# EXERCISE DETAILS
Show every line of the records below that contains the word "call".

# DATA SHOWN
--- START ---

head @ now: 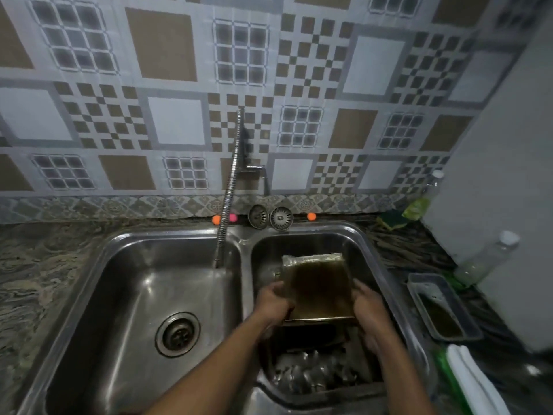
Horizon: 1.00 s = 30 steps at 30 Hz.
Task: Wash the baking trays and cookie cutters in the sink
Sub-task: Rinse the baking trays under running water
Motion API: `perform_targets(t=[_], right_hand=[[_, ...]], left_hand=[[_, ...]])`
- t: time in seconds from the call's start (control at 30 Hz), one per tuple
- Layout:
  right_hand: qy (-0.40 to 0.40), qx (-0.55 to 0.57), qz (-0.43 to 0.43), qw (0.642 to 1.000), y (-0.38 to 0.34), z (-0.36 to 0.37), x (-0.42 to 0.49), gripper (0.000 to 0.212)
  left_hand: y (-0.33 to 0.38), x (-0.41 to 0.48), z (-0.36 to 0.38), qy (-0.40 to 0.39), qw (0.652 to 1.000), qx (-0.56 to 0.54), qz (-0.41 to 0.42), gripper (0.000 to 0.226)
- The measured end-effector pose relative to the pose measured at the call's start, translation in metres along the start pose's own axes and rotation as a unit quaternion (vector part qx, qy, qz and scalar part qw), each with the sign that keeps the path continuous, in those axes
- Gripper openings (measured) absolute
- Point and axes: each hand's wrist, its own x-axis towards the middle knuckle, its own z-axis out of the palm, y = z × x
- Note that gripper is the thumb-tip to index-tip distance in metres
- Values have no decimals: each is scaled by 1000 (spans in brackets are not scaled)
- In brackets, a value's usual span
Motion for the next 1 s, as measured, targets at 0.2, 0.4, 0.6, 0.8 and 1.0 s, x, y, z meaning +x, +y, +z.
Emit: perform_targets(t=[0.2, 0.4, 0.6, 0.8, 1.0], right_hand=[[-54, 17, 3, 998, -38, -64, 54, 38], [-126, -125, -95, 980, -45, -75, 96, 52], [-211, -215, -192, 934, -15, -67, 121, 49], [-122, -256, -134, 950, 47, -49, 149, 29], [-105, -298, -30, 948, 127, -33, 160, 33]], left_hand=[[11, 27, 99, -61, 988, -45, -131, 23], [14, 53, 139, -80, 983, -74, -148, 21], [-14, 93, 135, -4, 989, -90, -121, 25], [-49, 91, 90, 183, 968, 168, -30, 36], [-72, 82, 66, 131, 943, 294, -85, 43]])
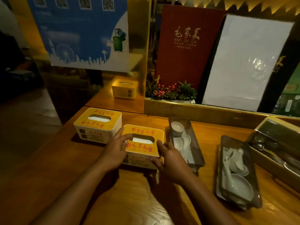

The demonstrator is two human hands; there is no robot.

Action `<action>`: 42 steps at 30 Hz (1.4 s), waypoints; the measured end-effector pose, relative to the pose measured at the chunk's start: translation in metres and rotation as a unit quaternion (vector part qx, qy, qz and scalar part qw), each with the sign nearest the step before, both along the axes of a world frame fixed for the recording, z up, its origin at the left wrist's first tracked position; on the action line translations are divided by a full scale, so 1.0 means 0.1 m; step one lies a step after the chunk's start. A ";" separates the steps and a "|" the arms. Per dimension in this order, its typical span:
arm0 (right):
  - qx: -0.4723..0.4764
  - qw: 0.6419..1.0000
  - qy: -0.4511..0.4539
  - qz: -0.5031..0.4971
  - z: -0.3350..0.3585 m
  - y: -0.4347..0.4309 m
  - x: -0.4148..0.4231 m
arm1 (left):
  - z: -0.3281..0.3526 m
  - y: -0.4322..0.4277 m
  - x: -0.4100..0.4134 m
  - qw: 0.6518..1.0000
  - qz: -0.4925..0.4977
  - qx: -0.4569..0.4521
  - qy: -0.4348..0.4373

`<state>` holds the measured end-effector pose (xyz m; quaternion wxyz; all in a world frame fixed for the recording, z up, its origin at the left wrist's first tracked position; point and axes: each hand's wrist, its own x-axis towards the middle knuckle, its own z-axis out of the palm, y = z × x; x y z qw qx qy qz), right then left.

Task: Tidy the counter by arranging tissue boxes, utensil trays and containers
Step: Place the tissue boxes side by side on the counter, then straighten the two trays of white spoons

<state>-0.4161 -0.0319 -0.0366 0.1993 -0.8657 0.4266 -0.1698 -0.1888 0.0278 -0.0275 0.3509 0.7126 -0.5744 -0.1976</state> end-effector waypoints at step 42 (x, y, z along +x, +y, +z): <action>0.043 0.970 0.109 -0.215 -0.12 0.41 -2.45 | -0.10 0.17 -2.31 0.944 -0.257 -0.009 -0.205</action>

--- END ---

# RESPONSE BOX
- t: time in seconds from the call's start (control at 30 Hz), one per tuple
- The measured end-effector pose relative to the pose measured at the call's start, translation in metres along the start pose's own axes and rotation as a unit quaternion (vector part qx, qy, qz and scalar part qw), each with the sign that keeps the path continuous, in those axes

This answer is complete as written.